Immortalized cells: Immortalized animal erythroid progenitors were produced over 30 years ago, but the cell lines produced exhibited abnormal karyotypes and enucleated poorly upon terminal differentiation. In addition, the immortalization protocols were not robustly reproducible because they relied on the acquisition of unknown spontaneous mutations in addition to the over-expression of specific oncogenes. More recently, more robust immortalization protocols have been developed that yield lines that can terminally differentiate and enucleate at higher but still relatively modest rates. These lines are an exciting avenue of research and may become an important source of cultured RBCs. However, all lines produced so far are karyotypically unstable, exhibit low growth rate and can only be cultured at low density. Therefore, more progress is necessary before these lines can be used for the production of cRBCs on a large scale.

iPSCs: Human embryonic stem cells were first successfully differentiated into blood cells in 2001. Many researchers, including our team, have improved upon the initial protocol, leading to the ability to produce 100,000 enucleated RBCs per iPSC.

The main advantages of iPSCs are that they are easy to produce and a genetically-modifiable and inexhaustible source of cells for industrial production.

However, iPSCs also have two drawbacks. The first is that they yield cells with an embryonic/fetal phenotype, while immortalized progenitors may yield cells expressing mostly adult hemoglobin. This is a minor drawback for applications where the cRBCs are used as drug carriers, as these cells do not need optimal oxygen delivery capacity to fulfill their function. A more significant drawback of iPSCs is that longer, more complex differentiation protocols are required to produce cRBCs (about 40 days versus 10-20 days for hematopoietic stem and progenitor cells). We have reduced the complexity of the iPSC differentiation method and developed a chemically-defined scalable protocol.

On balance, there are multiple exciting sources of cells to produce cRBCs, and all should be further developed. Our focus is on iPSCs due to our specific expertise, but we also follow the progress of immortalized cells as many of the steps to produce cRBCs are common to both cell sources and can be adapted.

Scaling up

RBCs

A milliliter of blood contains 5 billion red blood cells. Producing RBCs for transfusion support or as therapeutics requires the production of trillions of cells, which is technically challenging as the number of cells needed is at least 2 orders of magnitude larger than for other cell therapies.
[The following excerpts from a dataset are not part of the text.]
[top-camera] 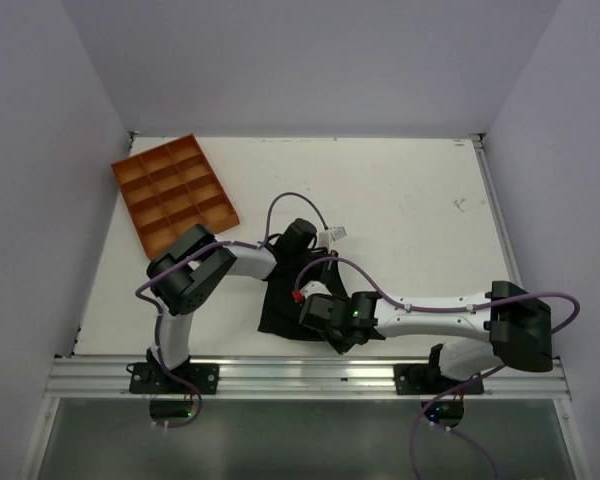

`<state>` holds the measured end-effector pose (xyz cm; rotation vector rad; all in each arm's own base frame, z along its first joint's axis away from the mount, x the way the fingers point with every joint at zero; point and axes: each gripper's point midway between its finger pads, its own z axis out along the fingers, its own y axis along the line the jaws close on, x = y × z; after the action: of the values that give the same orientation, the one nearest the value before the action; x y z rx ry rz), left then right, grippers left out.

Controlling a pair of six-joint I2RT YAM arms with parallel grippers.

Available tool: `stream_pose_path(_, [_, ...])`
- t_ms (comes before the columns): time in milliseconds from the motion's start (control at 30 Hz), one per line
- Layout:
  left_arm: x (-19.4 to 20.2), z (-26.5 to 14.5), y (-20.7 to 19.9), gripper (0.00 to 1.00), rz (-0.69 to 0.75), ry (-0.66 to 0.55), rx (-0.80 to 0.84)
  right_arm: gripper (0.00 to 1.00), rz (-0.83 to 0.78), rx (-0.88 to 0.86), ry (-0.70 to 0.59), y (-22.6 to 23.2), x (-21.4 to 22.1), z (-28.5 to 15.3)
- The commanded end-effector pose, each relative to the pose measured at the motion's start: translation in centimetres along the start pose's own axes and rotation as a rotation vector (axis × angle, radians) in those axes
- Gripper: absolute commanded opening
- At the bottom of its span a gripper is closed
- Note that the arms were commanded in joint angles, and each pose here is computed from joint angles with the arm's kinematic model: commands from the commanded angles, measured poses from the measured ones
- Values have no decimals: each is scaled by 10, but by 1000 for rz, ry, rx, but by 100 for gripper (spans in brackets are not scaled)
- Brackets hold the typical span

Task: Roll the underwear
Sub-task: Fold the underwear

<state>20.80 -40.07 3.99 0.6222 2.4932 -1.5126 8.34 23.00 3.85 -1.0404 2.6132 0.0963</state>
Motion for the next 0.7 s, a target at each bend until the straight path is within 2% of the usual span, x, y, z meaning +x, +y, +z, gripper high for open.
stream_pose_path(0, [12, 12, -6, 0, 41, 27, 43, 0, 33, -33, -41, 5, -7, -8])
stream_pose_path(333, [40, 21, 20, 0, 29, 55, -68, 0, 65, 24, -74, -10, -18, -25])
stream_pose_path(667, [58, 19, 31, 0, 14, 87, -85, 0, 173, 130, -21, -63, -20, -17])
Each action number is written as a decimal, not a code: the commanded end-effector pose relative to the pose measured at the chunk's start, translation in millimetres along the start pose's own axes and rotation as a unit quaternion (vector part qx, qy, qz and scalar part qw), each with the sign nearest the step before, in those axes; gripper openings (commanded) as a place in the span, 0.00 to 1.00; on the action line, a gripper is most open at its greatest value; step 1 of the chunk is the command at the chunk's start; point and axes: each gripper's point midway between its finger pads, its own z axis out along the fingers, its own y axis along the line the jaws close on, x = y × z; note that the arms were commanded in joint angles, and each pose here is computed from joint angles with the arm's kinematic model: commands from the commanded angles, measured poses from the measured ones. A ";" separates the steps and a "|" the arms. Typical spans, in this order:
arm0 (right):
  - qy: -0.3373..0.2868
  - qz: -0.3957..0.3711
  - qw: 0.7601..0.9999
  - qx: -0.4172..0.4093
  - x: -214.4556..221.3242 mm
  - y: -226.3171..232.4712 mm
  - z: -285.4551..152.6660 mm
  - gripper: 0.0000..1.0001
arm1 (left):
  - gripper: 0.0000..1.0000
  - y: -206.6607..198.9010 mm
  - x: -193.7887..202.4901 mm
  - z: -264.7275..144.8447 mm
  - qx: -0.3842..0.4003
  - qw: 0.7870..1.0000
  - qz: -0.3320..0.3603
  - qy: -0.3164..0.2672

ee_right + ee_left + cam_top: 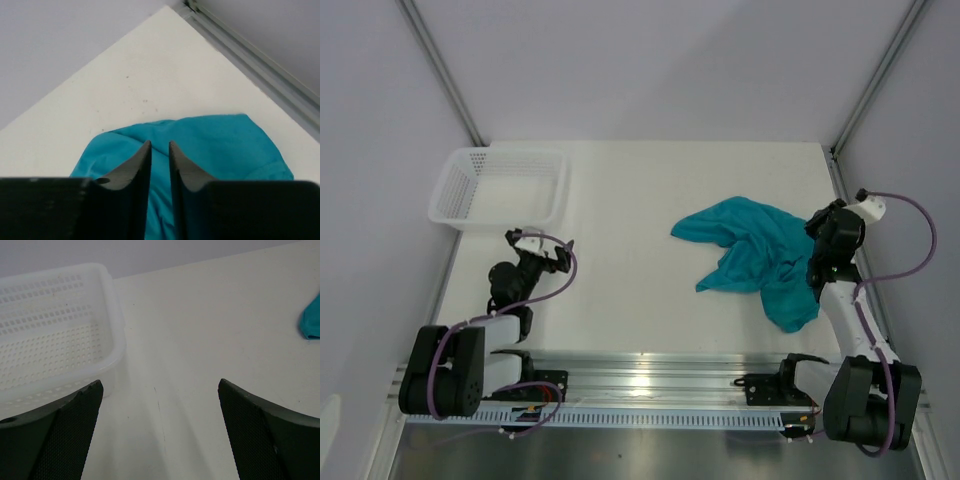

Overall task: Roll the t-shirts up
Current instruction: Move the tshirt to the center of the board

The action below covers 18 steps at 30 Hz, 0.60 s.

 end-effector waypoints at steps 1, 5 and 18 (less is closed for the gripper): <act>0.161 0.003 0.972 0.170 60.3 -57.0 -27.7 0.29 | 0.99 -5.5 -34.3 -7.5 0.010 0.998 0.023 -0.063; 0.266 -0.025 0.947 0.180 109.8 -64.6 -29.5 0.42 | 0.99 -18.7 -58.5 -9.9 0.028 0.996 0.070 -0.055; 0.452 -0.070 0.884 0.100 214.3 -8.3 14.1 0.45 | 0.99 -33.3 -75.4 -21.0 0.099 0.976 0.174 0.090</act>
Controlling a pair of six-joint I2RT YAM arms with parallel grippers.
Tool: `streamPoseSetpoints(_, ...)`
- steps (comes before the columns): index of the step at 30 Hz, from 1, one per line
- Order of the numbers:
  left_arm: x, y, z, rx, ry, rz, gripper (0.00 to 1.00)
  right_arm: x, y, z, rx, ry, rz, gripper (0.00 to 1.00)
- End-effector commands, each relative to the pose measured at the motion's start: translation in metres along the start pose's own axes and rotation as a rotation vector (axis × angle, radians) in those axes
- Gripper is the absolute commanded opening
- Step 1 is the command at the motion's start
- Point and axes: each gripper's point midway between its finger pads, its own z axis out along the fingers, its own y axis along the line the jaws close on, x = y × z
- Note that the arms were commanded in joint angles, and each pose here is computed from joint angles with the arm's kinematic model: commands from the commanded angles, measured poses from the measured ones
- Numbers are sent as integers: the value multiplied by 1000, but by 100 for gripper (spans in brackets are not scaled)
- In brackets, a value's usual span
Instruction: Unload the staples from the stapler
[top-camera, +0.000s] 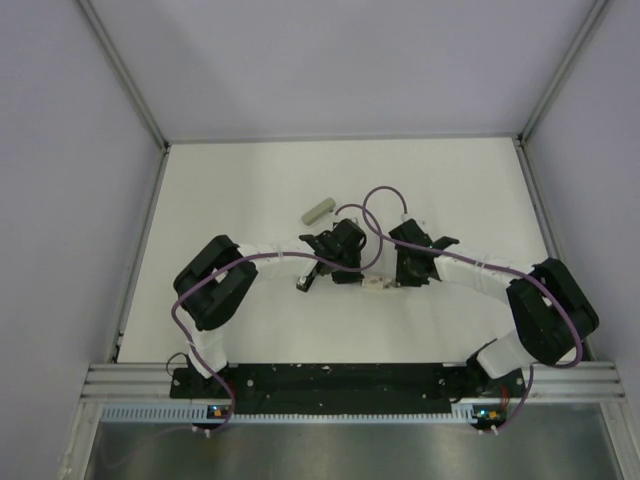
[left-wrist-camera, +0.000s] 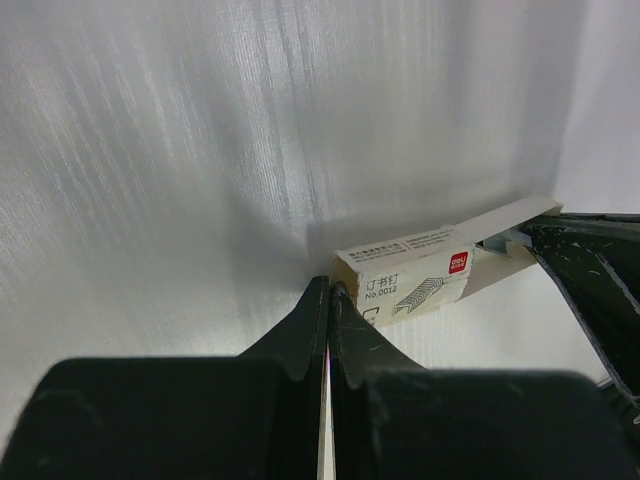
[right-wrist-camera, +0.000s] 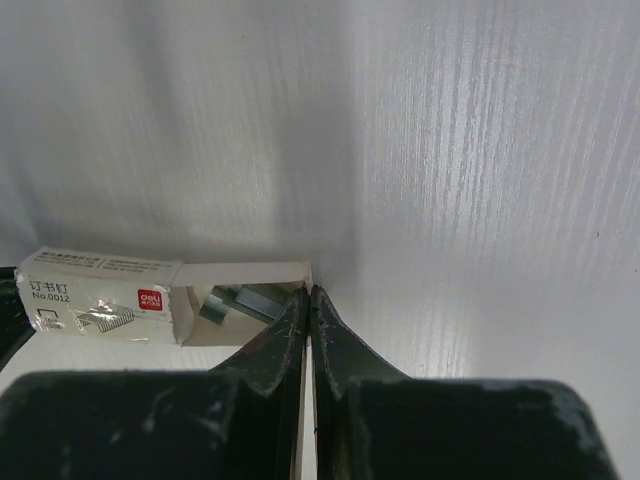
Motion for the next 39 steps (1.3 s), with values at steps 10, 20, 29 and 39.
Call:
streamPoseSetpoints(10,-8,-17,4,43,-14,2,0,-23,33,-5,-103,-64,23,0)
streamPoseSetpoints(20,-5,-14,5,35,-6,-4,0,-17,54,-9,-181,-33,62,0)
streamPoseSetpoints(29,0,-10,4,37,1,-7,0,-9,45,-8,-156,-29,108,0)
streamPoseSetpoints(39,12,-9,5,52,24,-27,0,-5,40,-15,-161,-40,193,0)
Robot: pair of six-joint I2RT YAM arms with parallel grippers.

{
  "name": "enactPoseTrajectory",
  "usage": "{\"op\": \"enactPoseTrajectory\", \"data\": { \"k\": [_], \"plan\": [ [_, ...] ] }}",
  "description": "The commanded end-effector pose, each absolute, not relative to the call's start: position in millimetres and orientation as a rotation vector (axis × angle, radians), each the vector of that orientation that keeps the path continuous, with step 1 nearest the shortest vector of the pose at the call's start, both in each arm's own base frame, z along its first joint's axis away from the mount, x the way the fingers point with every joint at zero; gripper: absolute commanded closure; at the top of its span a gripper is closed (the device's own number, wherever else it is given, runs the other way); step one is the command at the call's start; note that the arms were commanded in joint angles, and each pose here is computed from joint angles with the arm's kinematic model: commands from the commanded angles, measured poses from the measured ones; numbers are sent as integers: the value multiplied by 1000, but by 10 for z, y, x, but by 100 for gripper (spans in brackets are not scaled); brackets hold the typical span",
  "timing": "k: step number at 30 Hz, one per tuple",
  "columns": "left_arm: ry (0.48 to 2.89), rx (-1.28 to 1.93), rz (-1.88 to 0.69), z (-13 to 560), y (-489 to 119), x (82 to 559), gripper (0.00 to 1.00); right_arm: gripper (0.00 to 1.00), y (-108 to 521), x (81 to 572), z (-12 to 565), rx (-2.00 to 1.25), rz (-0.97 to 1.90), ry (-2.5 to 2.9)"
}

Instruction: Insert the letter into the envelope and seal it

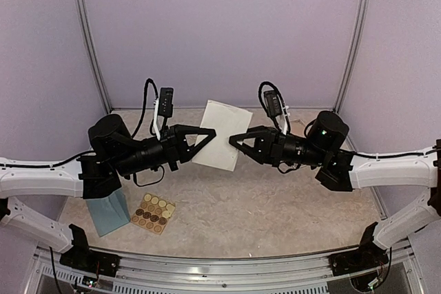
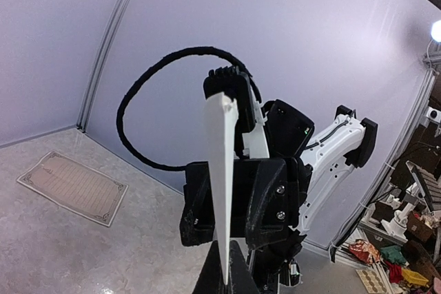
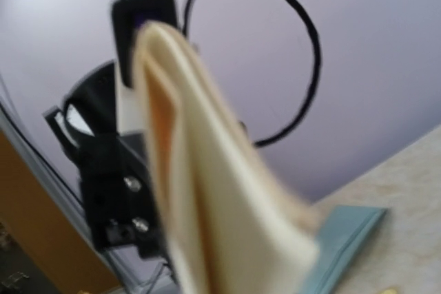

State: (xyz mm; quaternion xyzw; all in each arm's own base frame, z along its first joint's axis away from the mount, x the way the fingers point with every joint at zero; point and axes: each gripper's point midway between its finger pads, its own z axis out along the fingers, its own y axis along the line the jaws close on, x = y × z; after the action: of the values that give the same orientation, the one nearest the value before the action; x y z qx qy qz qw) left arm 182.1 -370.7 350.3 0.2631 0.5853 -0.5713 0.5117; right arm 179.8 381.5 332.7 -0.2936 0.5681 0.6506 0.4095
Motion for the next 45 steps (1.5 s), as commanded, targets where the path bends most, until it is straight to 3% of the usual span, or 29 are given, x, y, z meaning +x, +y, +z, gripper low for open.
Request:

In addition to cost, increasing cell concentration in culture is critical to producing high numbers of cells. In the body, RBCs are produced in the bone marrow at concentrations exceeding 1 billion/mL, allowing the production of more than 200 billion RBCs per day in a small volume.

In static culture, the maximum density that can be reached is about 2-3 million/mL. Our team is exploring the use of holofiber reactors to increase cell concentration in our culture to greater than 500 million/mL. The picture illustrate our current system that can be used to produce RBCs equivalent to a few milliliter of blood.